Growing up in a religious environment, there had always been an emphasis on discerning and following “God’s will” for one’s life. There was this notion that God had a plan for every single one of us and that our job was to do our best to yield to that plan—ranging from following whatever vocation we were “called” towards, to pursuing whichever spouse God had “set apart” for us.
This was both relieving and frightening. On one hand, if things didn’t work out, I could always say, “It wasn’t meant to be. God has better things in store.” But on the other hand, I was always deathly afraid of making the wrong decision. What if I discerned incorrectly? What if I took the wrong turn and made some bad decisions? Could that mean missing out entirely on “God’s best” for my life that would bring the most meaning, fulfillment, virtue, and fruits? Was it over for me then? Would any other experience ever since making that wrong turn merely be a cursed, second-hand, counterfeit version of the life, the spouse, the vocation, or even the person I was “supposed to” be?
This whole idea that there was something “meant for me” that I was supposed to “discover” felt both hopeful and intimidating; I felt so much pressure to “act right” so as to not miss out on this “calling”. I felt too paralyzed to make any decision out of fear of making the wrong one. And then I started getting this twisted idea that God was like some sadistic scientist, watching us lab rats make our way through the maze of life to see if we’d make the right turn, or get caught in a boobytrap for making the wrong one. Every time I fell down and felt the sting of my metaphorical wounds, I felt as if it was God rubbing it in my face and saying, “See?

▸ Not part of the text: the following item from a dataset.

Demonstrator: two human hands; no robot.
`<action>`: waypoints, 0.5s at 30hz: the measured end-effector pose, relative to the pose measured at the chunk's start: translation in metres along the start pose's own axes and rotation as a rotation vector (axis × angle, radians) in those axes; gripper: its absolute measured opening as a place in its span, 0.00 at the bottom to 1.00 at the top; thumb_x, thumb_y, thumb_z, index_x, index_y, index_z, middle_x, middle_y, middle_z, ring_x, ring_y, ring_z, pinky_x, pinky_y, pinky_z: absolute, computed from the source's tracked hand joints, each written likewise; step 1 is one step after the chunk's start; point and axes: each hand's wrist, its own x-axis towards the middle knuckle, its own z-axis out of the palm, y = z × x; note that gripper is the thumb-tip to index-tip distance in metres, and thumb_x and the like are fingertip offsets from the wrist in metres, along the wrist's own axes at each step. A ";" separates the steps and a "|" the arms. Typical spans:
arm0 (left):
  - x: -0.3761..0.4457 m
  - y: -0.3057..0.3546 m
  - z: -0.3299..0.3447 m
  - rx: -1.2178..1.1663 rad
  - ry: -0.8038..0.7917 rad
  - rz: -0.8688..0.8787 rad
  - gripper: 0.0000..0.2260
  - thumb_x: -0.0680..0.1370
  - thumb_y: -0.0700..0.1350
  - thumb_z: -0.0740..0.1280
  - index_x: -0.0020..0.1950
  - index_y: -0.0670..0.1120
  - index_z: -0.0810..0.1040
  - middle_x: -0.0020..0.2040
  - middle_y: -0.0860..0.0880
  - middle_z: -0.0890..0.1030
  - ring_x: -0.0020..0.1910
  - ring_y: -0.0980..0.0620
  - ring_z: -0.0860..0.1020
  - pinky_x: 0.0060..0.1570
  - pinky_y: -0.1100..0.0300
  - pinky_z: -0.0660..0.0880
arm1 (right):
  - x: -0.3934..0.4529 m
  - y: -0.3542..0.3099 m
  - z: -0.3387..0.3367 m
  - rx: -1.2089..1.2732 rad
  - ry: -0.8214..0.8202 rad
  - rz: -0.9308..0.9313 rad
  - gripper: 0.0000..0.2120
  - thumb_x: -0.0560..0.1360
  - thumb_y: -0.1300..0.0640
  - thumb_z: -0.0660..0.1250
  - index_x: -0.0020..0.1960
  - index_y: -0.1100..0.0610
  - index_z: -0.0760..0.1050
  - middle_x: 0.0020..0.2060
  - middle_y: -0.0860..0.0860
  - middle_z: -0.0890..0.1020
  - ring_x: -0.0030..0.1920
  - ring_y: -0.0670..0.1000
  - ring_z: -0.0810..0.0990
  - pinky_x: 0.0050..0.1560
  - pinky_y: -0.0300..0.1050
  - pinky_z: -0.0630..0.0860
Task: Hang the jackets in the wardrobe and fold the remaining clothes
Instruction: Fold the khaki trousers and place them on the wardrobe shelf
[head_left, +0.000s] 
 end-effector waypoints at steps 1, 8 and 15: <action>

This is what happens when you aren’t in line with me.”
But one metaphor that has begun to free me from this twisted view of God is to think of our relationship as a partner dance.
In a partner dance, there are typically two roles: that of the ‘lead’, and that of the ‘follow’. As you can probably guess, the lead initiates the dance moves, whereas the follow’s job is to be as receptive as possible to the lead’s prompts and essentially do what the lead suggests they do. But the keyword really is ‘suggest’; the lead starts the intention, but the follow completes it. There is no act of force. The follow always has free will.
Perhaps this is my relationship with God: I am the follow, he is the lead. I can follow his lead with my own free will, but we are still in an act of co-creation. There is no fatalism, because life is not pre-choreographed (pre-destined). The lead gives his intention for the next dance, but it is always intermixed with the influence (free will) of the follow. The dance is never the equivalent of a lifeless puppet being moved by strings. As they say, “It takes two to tango.”
It would be false to say that making one wrong move during a partner dance means that the rest of the dance is irrevocably ruined, that we completely missed our chance at the ‘proper’ one.
In fact, the most enjoyable dances are those where when one person makes a mistake, their partner makes the most out of it, and together they co-create a new version of the dance that may be different from what the lead originally had in mind, but no less beautiful. It’s when you transform one “wrong” move into an entirely new one and just go with it.
The dance goes on. None of us stomps off the dance floor and ends the dance prematurely just because of a few mistakes and missed turns. There is no dwelling on what the dance was “supposed to be”, because it’s not a pre-choreographed dance: it’s an organic movement co-created by two people, a wonderful mix of intentionality and spontaneity.
Don’t get me wrong: there are very real consequences to our mistakes. Dances don’t go as smoothly when partners ‘disconnect’ from one another. The steps can get clunky when we back-lead instead of follow, or when we incorrectly try to predict what a lead is guiding us do instead of simply following with abandon. But none of this means that the dance has been ruined in its entirety. It can still be salvaged. The dance can still be beautiful even if you missed that perfectly timed cambré. In fact, no dance is ever truly over until partners walk away for good.
My point is that perhaps God is more like the type of lead who puts us at ease by making the most out of our errors, transforming them into something new and beautiful, rather than halting the dance entirely because we failed to properly follow his promptings.
Maybe the fact that we have free will shows that proper decision-making involves a mix of consulting the Holy Spirit’s guidance while simultaneously exercising our own judgment and rationality—and trusting that even if we make the wrong decision or take the wrong turn, God can still work with us to salvage it and make the most out of it.
The journey of “following God’s will” is not fixed; it’s dynamic. It’s an act of co-creation, not puppeteering. We have free will for a reason. Our mistakes do not necessarily mean that the whole “dance of life” is ruined; it can still come to fruition in alternative ways. It’s an act of flexibility, adaptability, creativity, and resilience. A car can miss a couple of significant turns yet still arrive at its intended destination. God can work with our mistakes, as long as we try to stay connected.
So don’t be afraid. Just do your best with what you know and he’ll take care of the rest. The dance is not yet over.